The Texian Trilogy is a series of plays written by Ramsey Yelvington, initially performed as separate entities but thematically connected. The central motif of the plays is freedom and the sacrifices necessary to attain it. Yelvington himself described the trilogy as one long play divided into "movements." These plays feature legendary figures from Texas's history. The trilogy comprises "Women and Oxen," narrating a family's migration to and settlement in Gonzales; "A Cloud of Witnesses: The Drama of The Alamo," depicting the communal sacrifice for freedom at the Alamo; and "Shadow of an Eagle," portraying Sam Houston's story and the Battle of San Jacinto. Premiered separately, "A Cloud of Witnesses" debuted in 1955 at Baylor University, "Shadow of An Eagle" in 1963 at The Dallas Theater Center, and "Women and Oxen" in 1964 at Hardin-Simmons University. The production was awarded a $1,500 grant from the Texas Fine Arts Commission due to it's cultural and historical signifigance.
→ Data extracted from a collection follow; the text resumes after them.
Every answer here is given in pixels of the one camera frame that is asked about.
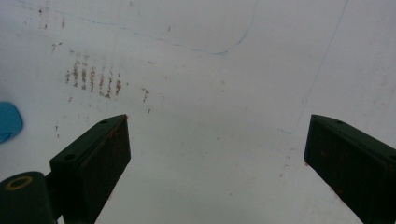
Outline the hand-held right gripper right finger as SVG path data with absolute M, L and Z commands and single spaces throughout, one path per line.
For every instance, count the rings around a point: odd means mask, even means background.
M 313 115 L 304 161 L 363 224 L 396 224 L 396 149 L 341 120 Z

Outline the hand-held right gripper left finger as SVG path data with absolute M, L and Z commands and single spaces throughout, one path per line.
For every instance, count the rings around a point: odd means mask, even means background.
M 94 224 L 131 160 L 128 117 L 92 126 L 49 162 L 65 224 Z

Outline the blue object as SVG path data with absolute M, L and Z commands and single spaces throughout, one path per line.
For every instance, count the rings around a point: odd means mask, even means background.
M 10 102 L 0 102 L 0 144 L 18 135 L 23 127 L 21 114 Z

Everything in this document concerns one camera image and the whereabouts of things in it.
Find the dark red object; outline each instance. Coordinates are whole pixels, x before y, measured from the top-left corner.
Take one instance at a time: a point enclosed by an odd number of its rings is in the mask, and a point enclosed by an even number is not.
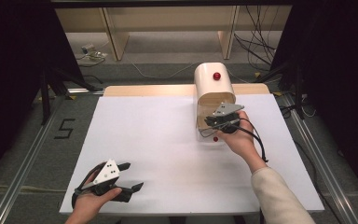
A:
[[[220,77],[221,77],[221,75],[220,75],[220,73],[213,73],[213,79],[214,80],[219,80],[220,79]]]

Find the table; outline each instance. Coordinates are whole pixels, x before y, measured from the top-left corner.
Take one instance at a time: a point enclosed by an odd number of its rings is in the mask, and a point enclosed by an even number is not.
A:
[[[324,210],[268,88],[264,84],[233,87],[237,103],[245,105],[263,139],[268,165],[282,174],[307,210]],[[60,212],[72,212],[73,189],[108,157],[131,163],[121,173],[120,186],[145,184],[129,203],[107,203],[100,211],[103,214],[178,217],[258,212],[245,162],[224,143],[195,140],[193,90],[194,85],[107,88],[94,112]]]

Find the red knob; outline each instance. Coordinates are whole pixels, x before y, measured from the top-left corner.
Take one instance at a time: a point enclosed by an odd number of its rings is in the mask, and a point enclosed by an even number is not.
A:
[[[221,76],[220,76],[220,73],[213,73],[213,79],[214,79],[214,80],[217,81],[217,80],[220,79],[220,77],[221,77]]]

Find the sleeve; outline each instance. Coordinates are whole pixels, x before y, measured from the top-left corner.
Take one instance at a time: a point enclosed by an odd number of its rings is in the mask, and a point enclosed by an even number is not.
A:
[[[283,178],[266,167],[252,175],[252,187],[268,224],[315,223]]]

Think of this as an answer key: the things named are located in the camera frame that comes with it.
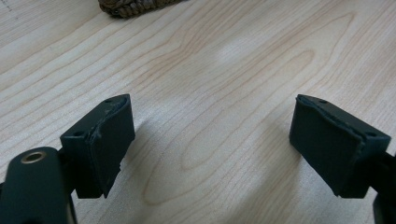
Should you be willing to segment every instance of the brown object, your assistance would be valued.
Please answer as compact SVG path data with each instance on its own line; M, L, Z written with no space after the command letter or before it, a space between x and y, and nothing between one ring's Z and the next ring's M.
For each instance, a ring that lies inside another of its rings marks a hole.
M182 0L99 0L100 8L112 15L128 18L155 8L167 7Z

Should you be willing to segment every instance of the light wood tabletop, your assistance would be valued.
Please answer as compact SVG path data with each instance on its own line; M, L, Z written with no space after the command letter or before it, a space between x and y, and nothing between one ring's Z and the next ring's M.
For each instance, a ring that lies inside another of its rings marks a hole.
M1 0L0 174L130 93L136 139L79 223L374 223L290 145L299 93L396 136L394 0L189 0L123 20L95 0ZM396 145L391 142L389 153Z

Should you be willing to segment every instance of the screw hole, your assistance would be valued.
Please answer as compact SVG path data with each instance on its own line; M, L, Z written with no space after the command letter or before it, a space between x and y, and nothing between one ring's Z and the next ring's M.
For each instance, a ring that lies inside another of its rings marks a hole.
M32 152L24 156L21 162L24 164L34 163L43 160L44 157L46 157L46 153L43 151Z
M73 133L73 135L75 137L82 136L82 135L84 135L84 132L83 131L75 132L75 133Z
M366 133L366 134L369 135L369 136L371 136L371 137L376 137L376 133L368 132L368 133Z

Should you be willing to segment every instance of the wood grain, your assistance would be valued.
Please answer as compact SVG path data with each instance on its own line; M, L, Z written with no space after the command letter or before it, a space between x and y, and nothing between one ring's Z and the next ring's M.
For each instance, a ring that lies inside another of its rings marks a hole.
M94 0L0 3L0 174L130 93L136 139L79 223L374 223L290 146L298 93L396 136L396 2L190 0L116 20ZM395 144L389 152L394 154Z

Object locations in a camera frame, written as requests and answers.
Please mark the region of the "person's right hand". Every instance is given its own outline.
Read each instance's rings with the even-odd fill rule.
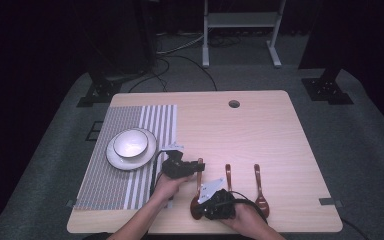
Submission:
[[[250,205],[235,204],[236,215],[234,218],[221,219],[220,221],[239,234],[253,239],[284,239],[258,215]]]

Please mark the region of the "dark background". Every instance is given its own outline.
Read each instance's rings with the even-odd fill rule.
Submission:
[[[210,5],[220,12],[274,8],[257,0]],[[157,32],[202,29],[196,1],[162,0],[151,9]],[[70,1],[0,1],[0,212],[65,94],[88,71],[73,26]],[[281,34],[310,30],[300,68],[341,64],[384,114],[384,2],[288,0]]]

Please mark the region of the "spoon handle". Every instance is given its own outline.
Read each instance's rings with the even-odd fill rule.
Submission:
[[[227,178],[227,190],[232,191],[232,180],[231,180],[231,171],[230,164],[226,164],[226,178]]]
[[[258,195],[263,195],[263,189],[261,187],[261,175],[260,175],[260,165],[254,165],[255,178],[257,179]]]
[[[204,162],[204,159],[198,158],[198,163],[201,164]],[[198,172],[196,174],[196,187],[197,187],[197,192],[199,193],[201,191],[201,180],[202,180],[202,172]]]

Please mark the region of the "person's left hand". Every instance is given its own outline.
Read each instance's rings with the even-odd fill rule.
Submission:
[[[192,178],[193,175],[188,177],[171,179],[164,173],[160,173],[161,176],[158,178],[157,186],[155,186],[152,198],[157,198],[161,202],[166,202],[179,191],[179,186],[183,182],[186,182]]]

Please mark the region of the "bowl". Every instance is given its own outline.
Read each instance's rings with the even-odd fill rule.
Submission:
[[[118,134],[113,147],[122,158],[137,158],[146,152],[148,137],[142,131],[129,129]]]

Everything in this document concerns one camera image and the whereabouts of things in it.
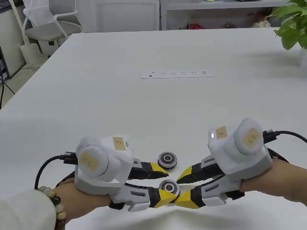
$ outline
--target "black cable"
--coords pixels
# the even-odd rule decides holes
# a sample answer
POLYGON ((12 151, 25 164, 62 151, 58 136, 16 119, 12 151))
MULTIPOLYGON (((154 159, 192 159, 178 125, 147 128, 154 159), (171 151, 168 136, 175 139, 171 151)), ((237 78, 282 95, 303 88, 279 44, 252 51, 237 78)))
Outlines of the black cable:
MULTIPOLYGON (((34 189, 38 189, 38 184, 39 184, 39 179, 40 176, 42 175, 43 170, 46 168, 46 166, 51 163, 52 161, 55 160, 62 160, 64 161, 64 164, 73 164, 73 165, 78 165, 78 158, 76 156, 75 152, 66 152, 64 155, 59 155, 59 156, 55 156, 55 157, 51 157, 50 159, 48 159, 43 165, 42 167, 40 167, 36 179, 35 179, 35 185, 34 185, 34 189)), ((69 174, 67 177, 65 177, 61 182, 66 181, 69 178, 73 178, 74 177, 74 172, 72 172, 71 174, 69 174)))
POLYGON ((42 165, 42 167, 40 167, 40 169, 38 170, 36 179, 35 179, 34 189, 38 189, 38 183, 39 183, 40 176, 42 175, 42 172, 43 172, 43 170, 46 168, 46 166, 47 166, 50 162, 52 162, 52 161, 55 161, 55 160, 63 160, 63 159, 64 159, 64 156, 63 156, 63 155, 51 157, 49 160, 47 160, 47 161, 42 165))
POLYGON ((1 84, 2 84, 1 98, 0 98, 0 109, 2 109, 2 101, 3 101, 3 95, 4 95, 4 80, 3 80, 3 72, 2 72, 1 66, 0 66, 0 76, 1 76, 1 84))
POLYGON ((276 135, 280 135, 280 134, 288 134, 288 135, 292 135, 294 137, 300 138, 302 141, 304 141, 305 143, 307 143, 307 139, 305 137, 303 137, 302 135, 299 135, 298 133, 295 132, 291 132, 291 131, 276 131, 276 135))
POLYGON ((8 86, 8 84, 7 83, 5 83, 4 82, 4 84, 6 85, 6 87, 8 87, 8 89, 12 92, 12 94, 14 94, 15 95, 15 93, 14 93, 14 91, 8 86))
POLYGON ((269 143, 271 141, 277 140, 277 136, 279 136, 281 134, 288 134, 288 135, 297 137, 297 138, 301 139, 302 141, 304 141, 305 143, 307 143, 307 139, 305 137, 303 137, 302 135, 299 135, 298 133, 291 132, 291 131, 273 131, 273 130, 269 130, 269 131, 264 131, 263 132, 263 142, 264 142, 264 144, 267 144, 267 143, 269 143))

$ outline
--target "black cable on floor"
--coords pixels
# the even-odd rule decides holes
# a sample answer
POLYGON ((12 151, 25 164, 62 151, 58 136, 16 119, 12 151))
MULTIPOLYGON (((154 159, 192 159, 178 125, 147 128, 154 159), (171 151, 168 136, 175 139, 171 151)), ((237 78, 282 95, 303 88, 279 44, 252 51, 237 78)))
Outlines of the black cable on floor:
POLYGON ((8 87, 8 89, 12 92, 12 94, 15 95, 14 91, 7 85, 7 83, 4 82, 4 84, 6 85, 6 87, 8 87))
POLYGON ((3 95, 4 95, 4 79, 3 79, 3 72, 2 72, 1 66, 0 66, 0 76, 1 76, 1 84, 2 84, 1 98, 0 98, 0 109, 2 109, 2 101, 3 101, 3 95))

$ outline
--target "beaded bracelet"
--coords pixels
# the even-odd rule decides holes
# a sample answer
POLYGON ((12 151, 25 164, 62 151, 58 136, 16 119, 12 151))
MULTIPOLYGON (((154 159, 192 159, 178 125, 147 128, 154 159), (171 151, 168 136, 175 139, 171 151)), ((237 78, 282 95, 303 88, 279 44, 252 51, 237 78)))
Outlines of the beaded bracelet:
POLYGON ((48 196, 51 200, 51 202, 54 204, 54 207, 56 208, 57 212, 57 222, 55 229, 56 230, 62 230, 65 229, 66 225, 66 212, 64 211, 64 205, 61 203, 61 198, 57 196, 57 193, 52 190, 49 187, 42 186, 38 189, 38 191, 44 193, 46 196, 48 196))

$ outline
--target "white cabinet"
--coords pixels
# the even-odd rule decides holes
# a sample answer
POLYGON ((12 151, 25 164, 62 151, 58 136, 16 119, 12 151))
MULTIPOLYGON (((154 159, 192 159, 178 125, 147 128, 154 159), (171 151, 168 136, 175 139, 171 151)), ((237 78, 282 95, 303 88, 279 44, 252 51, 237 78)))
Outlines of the white cabinet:
POLYGON ((96 0, 96 32, 160 29, 159 0, 96 0))

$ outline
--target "white sleeve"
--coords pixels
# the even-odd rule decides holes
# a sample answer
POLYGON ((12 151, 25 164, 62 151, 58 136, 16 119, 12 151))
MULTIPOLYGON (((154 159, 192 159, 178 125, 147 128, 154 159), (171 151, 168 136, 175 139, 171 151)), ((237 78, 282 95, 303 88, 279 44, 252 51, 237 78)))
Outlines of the white sleeve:
POLYGON ((56 211, 51 200, 36 190, 0 201, 0 230, 54 230, 56 211))

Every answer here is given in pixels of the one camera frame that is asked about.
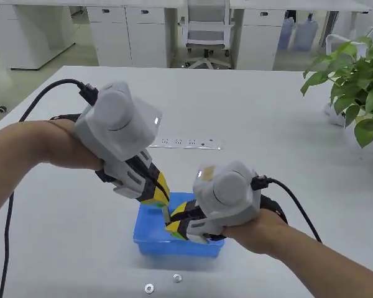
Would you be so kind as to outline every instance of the electrical outlet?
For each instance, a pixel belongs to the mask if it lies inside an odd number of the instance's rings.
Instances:
[[[157,138],[151,148],[221,150],[221,142],[212,138]]]

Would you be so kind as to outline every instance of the table surface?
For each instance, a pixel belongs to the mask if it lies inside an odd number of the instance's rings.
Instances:
[[[182,7],[184,0],[0,0],[0,4],[62,6]],[[231,0],[233,9],[294,9],[324,11],[369,11],[354,0]]]
[[[344,144],[322,112],[330,85],[302,98],[301,73],[65,66],[0,121],[15,122],[42,88],[75,78],[102,87],[129,83],[163,112],[160,137],[210,137],[223,150],[150,148],[173,192],[190,192],[200,163],[239,159],[283,181],[297,195],[325,244],[373,269],[373,165]],[[29,119],[79,113],[74,86],[48,93]],[[290,225],[311,235],[286,193],[277,200]],[[6,207],[0,210],[0,277]],[[39,165],[16,189],[6,298],[311,297],[283,264],[226,240],[217,259],[151,258],[132,241],[138,203],[112,192],[91,171]],[[175,284],[172,275],[183,276]]]

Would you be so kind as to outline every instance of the hand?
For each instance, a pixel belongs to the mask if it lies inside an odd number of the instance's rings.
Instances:
[[[261,209],[258,218],[244,225],[226,227],[223,234],[253,253],[272,255],[275,240],[285,228],[289,226],[279,215]]]
[[[75,124],[67,119],[42,121],[42,161],[62,168],[103,168],[103,162],[90,152],[73,134]]]

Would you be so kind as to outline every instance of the blue plastic container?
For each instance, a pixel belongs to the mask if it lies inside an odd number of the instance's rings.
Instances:
[[[292,17],[284,20],[278,43],[279,50],[287,50],[288,44],[290,43],[290,37],[292,36],[293,27],[294,19]]]
[[[170,213],[182,203],[193,199],[195,199],[193,194],[172,192],[170,194]],[[224,246],[224,240],[199,244],[172,237],[165,231],[162,210],[142,204],[134,227],[133,239],[143,255],[188,255],[216,258]]]

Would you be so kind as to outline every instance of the floor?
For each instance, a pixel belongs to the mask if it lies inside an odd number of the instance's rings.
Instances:
[[[303,12],[298,18],[304,19],[305,14],[308,13]],[[325,15],[324,12],[316,14],[316,19],[320,23],[320,30],[323,26]],[[10,111],[63,65],[98,66],[87,15],[76,15],[73,20],[75,23],[74,38],[76,44],[50,63],[47,63],[40,70],[11,71],[5,69],[0,61],[0,106],[6,106],[7,111]],[[296,55],[296,53],[291,51],[278,52],[274,70],[305,70],[317,55],[319,38],[318,34],[310,53],[298,53]],[[178,54],[173,67],[182,67],[189,55],[186,50],[180,50]],[[221,60],[226,59],[223,55],[219,58]],[[4,116],[5,114],[0,113],[0,120]]]

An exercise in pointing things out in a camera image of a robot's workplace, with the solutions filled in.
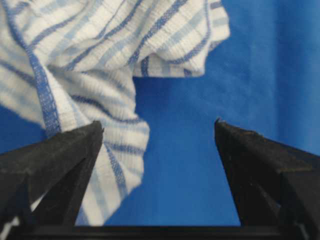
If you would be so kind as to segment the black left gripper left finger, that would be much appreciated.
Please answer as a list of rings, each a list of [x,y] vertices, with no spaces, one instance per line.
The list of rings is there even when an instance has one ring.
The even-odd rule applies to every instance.
[[[0,237],[75,226],[103,141],[99,121],[0,156]]]

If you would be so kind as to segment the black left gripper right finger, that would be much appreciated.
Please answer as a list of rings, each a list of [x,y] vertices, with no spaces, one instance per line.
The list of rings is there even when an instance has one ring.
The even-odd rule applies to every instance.
[[[240,220],[218,240],[317,240],[320,157],[216,120],[214,141]]]

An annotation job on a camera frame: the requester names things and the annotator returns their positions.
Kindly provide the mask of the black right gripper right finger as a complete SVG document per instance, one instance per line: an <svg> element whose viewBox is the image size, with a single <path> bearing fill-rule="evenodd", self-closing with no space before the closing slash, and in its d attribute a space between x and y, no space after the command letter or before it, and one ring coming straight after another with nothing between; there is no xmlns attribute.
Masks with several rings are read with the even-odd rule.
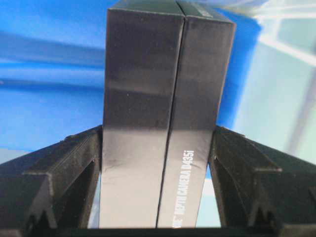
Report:
<svg viewBox="0 0 316 237"><path fill-rule="evenodd" d="M209 165L222 227L316 234L316 166L216 127Z"/></svg>

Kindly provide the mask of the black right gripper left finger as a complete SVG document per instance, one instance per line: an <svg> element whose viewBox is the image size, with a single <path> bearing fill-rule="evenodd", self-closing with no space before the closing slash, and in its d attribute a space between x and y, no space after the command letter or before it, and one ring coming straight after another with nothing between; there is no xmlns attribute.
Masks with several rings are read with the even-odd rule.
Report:
<svg viewBox="0 0 316 237"><path fill-rule="evenodd" d="M88 226L100 173L102 126L0 166L0 234L46 236Z"/></svg>

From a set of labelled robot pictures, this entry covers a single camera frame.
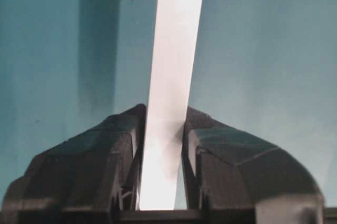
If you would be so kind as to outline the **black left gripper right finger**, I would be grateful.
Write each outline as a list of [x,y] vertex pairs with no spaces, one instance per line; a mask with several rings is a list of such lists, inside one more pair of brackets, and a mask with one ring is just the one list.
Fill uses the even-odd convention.
[[207,222],[324,222],[316,181],[275,144],[188,108],[182,155],[187,206]]

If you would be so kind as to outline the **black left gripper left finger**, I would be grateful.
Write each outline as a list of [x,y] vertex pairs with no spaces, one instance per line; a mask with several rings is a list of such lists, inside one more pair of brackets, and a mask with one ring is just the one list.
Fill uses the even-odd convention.
[[36,155],[9,185],[1,223],[112,223],[134,186],[145,115],[138,104]]

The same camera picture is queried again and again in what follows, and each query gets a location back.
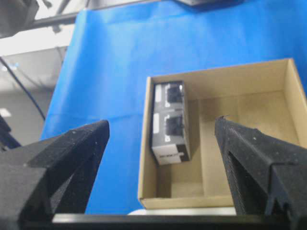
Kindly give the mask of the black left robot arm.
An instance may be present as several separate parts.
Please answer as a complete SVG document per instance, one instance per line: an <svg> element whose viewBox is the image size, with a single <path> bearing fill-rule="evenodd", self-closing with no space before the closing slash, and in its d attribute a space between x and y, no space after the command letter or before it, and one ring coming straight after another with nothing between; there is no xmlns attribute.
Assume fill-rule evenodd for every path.
<svg viewBox="0 0 307 230"><path fill-rule="evenodd" d="M52 17L35 19L39 10L36 0L2 0L0 2L0 37L11 37L20 31L73 24L78 13L62 13L68 3L68 0L63 0L56 15Z"/></svg>

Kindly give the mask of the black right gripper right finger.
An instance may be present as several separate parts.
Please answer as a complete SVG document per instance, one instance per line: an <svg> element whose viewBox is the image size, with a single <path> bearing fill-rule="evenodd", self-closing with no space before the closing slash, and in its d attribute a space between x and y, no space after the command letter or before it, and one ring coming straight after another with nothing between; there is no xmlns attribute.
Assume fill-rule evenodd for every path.
<svg viewBox="0 0 307 230"><path fill-rule="evenodd" d="M238 215L281 215L307 228L307 149L225 119L215 137Z"/></svg>

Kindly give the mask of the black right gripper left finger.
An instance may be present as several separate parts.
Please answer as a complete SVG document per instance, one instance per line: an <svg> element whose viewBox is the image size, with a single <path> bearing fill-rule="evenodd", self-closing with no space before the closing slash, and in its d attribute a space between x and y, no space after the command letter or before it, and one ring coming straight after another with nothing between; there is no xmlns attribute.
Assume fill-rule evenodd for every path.
<svg viewBox="0 0 307 230"><path fill-rule="evenodd" d="M83 214L109 140L101 120L0 154L0 227L23 230Z"/></svg>

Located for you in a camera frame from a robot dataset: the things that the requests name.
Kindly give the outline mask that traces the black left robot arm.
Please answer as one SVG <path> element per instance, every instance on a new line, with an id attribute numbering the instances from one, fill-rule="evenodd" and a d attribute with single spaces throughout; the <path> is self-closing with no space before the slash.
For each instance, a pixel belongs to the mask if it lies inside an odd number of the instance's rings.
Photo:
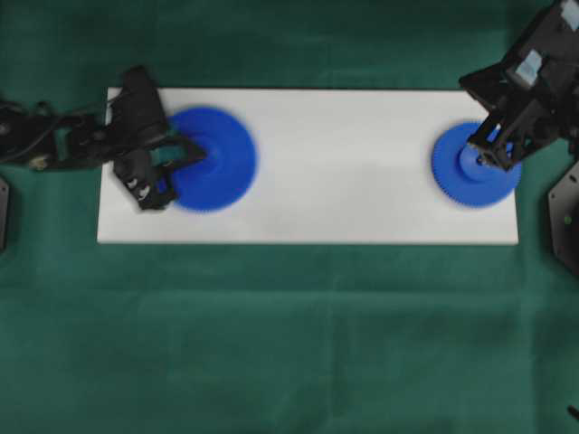
<path id="1" fill-rule="evenodd" d="M 35 171 L 112 165 L 113 174 L 143 211 L 160 211 L 178 193 L 172 176 L 206 159 L 191 138 L 172 129 L 157 85 L 143 66 L 121 75 L 120 92 L 107 102 L 110 118 L 79 108 L 59 114 L 41 101 L 26 109 L 1 103 L 1 162 Z"/>

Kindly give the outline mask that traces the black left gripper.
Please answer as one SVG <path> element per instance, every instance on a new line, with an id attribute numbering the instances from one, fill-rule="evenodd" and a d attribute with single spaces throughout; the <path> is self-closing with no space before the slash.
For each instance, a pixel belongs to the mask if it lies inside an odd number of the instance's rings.
<path id="1" fill-rule="evenodd" d="M 111 162 L 141 210 L 166 208 L 177 197 L 172 173 L 203 161 L 206 152 L 170 131 L 157 85 L 143 66 L 123 72 L 109 114 L 106 125 L 90 114 L 71 120 L 62 166 L 85 169 Z"/>

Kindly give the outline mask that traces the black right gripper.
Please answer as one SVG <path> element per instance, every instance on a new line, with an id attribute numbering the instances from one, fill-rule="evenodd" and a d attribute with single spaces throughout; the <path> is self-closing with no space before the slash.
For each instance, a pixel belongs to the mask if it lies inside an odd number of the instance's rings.
<path id="1" fill-rule="evenodd" d="M 488 116 L 468 138 L 482 158 L 509 171 L 558 139 L 578 157 L 578 44 L 509 52 L 459 79 Z"/>

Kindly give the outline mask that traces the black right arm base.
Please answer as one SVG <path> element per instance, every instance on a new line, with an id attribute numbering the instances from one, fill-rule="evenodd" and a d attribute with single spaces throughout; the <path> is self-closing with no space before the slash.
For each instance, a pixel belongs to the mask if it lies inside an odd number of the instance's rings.
<path id="1" fill-rule="evenodd" d="M 555 257 L 578 276 L 578 162 L 548 193 L 551 240 Z"/>

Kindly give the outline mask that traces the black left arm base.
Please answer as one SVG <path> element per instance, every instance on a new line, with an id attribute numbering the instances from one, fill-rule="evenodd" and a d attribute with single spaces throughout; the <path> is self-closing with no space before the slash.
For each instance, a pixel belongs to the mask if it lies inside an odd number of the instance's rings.
<path id="1" fill-rule="evenodd" d="M 3 177 L 0 177 L 0 251 L 5 250 L 9 199 L 10 186 Z"/>

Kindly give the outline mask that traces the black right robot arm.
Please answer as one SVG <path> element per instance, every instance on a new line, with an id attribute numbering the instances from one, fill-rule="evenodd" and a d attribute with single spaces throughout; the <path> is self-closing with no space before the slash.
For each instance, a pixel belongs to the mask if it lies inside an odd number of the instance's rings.
<path id="1" fill-rule="evenodd" d="M 562 138 L 578 153 L 578 3 L 543 8 L 503 58 L 460 86 L 488 116 L 468 143 L 504 171 Z"/>
For the Texian Trilogy, James G. Barton issued an open casting call, inviting citizens of San Marcos to audition alongside theater students for the numerous roles, totaling over 150 characters. Barton aimed to limit the acting cast to approximately 80 individuals, with many playing multiple roles across the trilogy. To stage the production, props were essential, and donations were sought, particularly for authentic worn-out items such as old farm equipment, blacksmithing tools, cedar posts, and even a pair of oxen and a covered wagon.


The Texian Trilogy was presented in a rotating repertory theater style at the Glade Theatre, purpose-built for its premiere. The performances spanned multiple dates in 1968, from April 8th to 13th and April 25th to 27th, coinciding with the Southwest Texas State University's Fine Arts Festival. Additionally, the trilogy ran in May on the 2nd, 3rd, and 4th, and the 9th, 10th, and 11th. The initial premiere of The Texian Trilogy had issues with intermittent rain during the performance but was ultimately a success, with the shows proceeding as scheduled. Following its scheduled performances, the first play in the series, Women and Oxen, was selected to run for an additional six weeks through the summer, but had issues with low audience attendance.